La vicenda riguarda Stahr, un losco avventuriero che, sotto le spoglie di turista, corteggia Elsa, la figlia del colonnello Holbein: in realtà l’uomo è una spia che sottrae preziosi piani militari, al padre provocandone il suicidio. Elsa viene esiliata all'estero, dove assume il nome d’arte di Diana Cadoleur, si esibisce come pianista e cantante in un centro della riviera, quindi sul palcoscenico come attrice.
Conosce Massimiliano, giovane aristocratico convalescente da una grave malattia, figlio in incognito del granduca di Wallenstein. Elsa lo ignora e fra i due si scatena una forte passione. Mentre la coppia si trova vacanza a Locarno rispunta Stahr, il quale assilla Elsa, che lo respinge sdegnata.
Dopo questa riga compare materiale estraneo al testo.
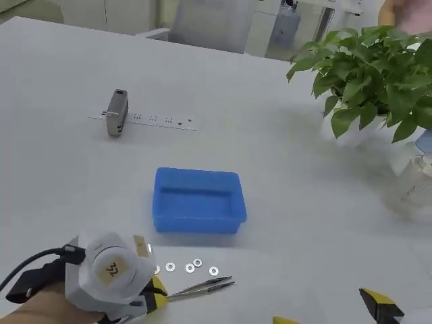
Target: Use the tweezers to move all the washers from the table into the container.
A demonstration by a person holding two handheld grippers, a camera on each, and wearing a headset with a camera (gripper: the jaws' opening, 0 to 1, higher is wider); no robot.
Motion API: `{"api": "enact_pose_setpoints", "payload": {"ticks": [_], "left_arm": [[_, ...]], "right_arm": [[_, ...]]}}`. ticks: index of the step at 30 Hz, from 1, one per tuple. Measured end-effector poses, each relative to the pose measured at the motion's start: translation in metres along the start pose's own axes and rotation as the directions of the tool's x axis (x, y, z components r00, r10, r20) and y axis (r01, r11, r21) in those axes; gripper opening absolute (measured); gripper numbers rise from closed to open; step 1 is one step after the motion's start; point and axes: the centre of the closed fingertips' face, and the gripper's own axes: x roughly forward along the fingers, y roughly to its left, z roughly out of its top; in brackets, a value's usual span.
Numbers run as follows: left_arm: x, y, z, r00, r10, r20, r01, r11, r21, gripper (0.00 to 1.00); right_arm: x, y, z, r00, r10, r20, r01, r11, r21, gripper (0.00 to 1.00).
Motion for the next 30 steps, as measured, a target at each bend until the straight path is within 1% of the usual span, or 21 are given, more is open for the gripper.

Per vendicarsi, tornato a Wallenstein, il bieco individuo sparge la voce che Massimiliano sia caduto succube della figlia del traditore Holbein.
Il granduca fa rimpatriare il figlio ed Elsa ne scopre la vera identità abbandonandolo disperata. Massimiliano non vuole rinunziare all’amata, la cerca e la ritrova nel teatro mentre recita La signora dalle camelie.
Nella scena finale, Elsa-lyda Borelli si è realmente avvelenata e spira tra le braccia dell’amante mormorando con un filo di voce: “Ma l’amor mio non muore”: Lunedì 27 alle ore 21,15 nella sala Roof 1, Carla e Walter Vacchino invitano la cittadinanza ad esser presente”.